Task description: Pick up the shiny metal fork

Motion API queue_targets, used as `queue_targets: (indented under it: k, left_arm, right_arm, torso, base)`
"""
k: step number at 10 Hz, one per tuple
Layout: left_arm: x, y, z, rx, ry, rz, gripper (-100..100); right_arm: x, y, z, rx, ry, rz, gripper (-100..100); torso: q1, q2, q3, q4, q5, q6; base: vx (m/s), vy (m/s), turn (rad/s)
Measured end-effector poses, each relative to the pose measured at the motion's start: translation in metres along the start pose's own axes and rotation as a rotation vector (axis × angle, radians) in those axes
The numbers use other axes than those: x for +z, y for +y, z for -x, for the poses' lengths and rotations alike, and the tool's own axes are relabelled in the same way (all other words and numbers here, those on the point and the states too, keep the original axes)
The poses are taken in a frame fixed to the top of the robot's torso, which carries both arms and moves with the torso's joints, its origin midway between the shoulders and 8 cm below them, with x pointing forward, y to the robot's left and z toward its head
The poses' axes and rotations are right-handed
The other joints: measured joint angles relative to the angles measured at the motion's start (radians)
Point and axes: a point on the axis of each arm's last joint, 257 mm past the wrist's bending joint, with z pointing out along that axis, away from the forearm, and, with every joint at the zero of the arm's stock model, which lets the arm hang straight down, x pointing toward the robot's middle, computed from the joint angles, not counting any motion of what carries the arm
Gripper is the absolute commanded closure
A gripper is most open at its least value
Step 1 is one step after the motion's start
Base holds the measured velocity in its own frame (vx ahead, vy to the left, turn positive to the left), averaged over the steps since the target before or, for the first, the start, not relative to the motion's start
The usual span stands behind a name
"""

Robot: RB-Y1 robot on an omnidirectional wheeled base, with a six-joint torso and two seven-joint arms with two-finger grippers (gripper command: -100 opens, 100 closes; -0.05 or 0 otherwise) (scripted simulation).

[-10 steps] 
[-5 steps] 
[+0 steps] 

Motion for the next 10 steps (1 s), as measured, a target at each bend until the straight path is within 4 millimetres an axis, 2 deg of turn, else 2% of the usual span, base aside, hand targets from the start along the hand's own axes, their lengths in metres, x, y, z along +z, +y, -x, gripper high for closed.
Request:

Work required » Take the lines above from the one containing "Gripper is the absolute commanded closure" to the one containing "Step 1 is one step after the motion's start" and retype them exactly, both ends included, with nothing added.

Your solution »
Gripper is the absolute commanded closure
A gripper is most open at its least value
Step 1 is one step after the motion's start

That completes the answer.